I'll second what @Don_175 said about Ecobee. We have an Ecobee thermostat as well as their remote sensors in all the rooms. It takes an "average house temp" as opposed to the thermostat temp only.

It has done great with our one-pipe steam even though our boiler is 50% oversized. Even in the dead of winter it doesn't fire the boiler more than once per hour and it doesn't overshoot. Being connected to wi-fi it knows the outdoor temp kind of acts like an outdoor reset by figuring out when to cut the boiler so as not to overshoot.

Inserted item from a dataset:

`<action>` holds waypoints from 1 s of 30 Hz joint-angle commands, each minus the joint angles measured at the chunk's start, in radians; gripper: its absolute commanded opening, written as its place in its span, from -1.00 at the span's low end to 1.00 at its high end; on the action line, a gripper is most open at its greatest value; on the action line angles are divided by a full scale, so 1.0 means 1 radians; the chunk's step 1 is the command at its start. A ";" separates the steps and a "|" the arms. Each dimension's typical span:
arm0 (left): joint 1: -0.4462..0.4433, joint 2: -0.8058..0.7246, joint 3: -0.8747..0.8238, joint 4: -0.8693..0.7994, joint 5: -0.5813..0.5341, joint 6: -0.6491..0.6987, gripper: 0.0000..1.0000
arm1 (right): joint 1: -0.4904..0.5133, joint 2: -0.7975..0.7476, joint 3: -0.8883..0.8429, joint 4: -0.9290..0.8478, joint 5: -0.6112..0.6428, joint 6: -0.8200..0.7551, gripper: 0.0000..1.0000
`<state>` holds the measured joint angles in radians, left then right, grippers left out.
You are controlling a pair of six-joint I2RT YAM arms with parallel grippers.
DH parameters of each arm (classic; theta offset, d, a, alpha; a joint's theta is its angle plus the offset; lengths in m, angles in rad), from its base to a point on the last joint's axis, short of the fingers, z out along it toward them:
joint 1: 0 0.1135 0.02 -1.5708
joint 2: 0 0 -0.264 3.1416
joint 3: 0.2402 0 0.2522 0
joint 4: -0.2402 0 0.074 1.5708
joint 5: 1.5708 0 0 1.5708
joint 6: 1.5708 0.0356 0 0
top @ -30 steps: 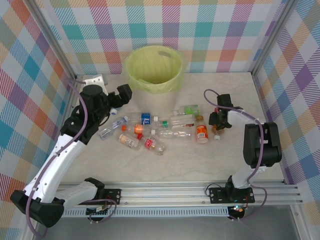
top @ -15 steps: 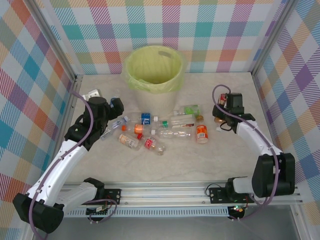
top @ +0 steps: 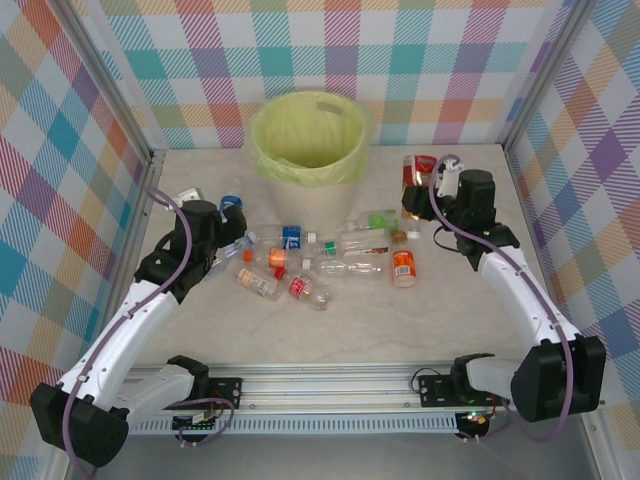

@redplumber Is this for a residential dwelling or an apartment complex? Your boiler is pretty large so the Tekmar 279 may make more sense if it is an apartment complex where you need more control. If this is a large residential dwelling that you live in I'd recommend the Ecobee.

dabrakeman

It does seem though that some of todays (vs those from a few decades ago) thermostats utilize multiple sensor location inputs rather than just one and also can incorporate outside temperature in the anticipation. The outside temperature may just be a weather service provided temperature for that general location vs specific to the outside of that building but it is beneficial input nonetheless.

Don_175

The outdoor temp is from a weather service/station, but it seems pretty accurate at our house. I currently have 3 remote sensors. Master bedroom, master bath, and family room. You can choose which times of day that each sensor contributes to the overall heating system. I have master bedroom and bath exclusively in the morning and then the family room during the day and evening.

redplumber

Thank you everyone for the recommendations! It's very insightful!

@AdmiralYoda This is for an apartment complex.

Having a temp sensor in each unit isn't practical or even possible at this point.

Considering the current implementation, almost anything is a better idea in my opinion. But, I want to do my homework and understand the pros/cons of the solutions proposed.

Ideally I would like something simple and serviceable. Ideally it would be inexpensive as well. If it's expensive and complicated, it will be a nightmare for us.

Just an idea that I'd like to throw out there if anyone has done something like this: I was thinking of creating something custom for this system. With a handful of relays and some inexpensive thermostats, I would be able to create a system that would work at keeping system heat balanced as the outdoor temperature changes. Anyone done something like this that would like sharing tips or even pics/schematics? I'll post my ideas soon.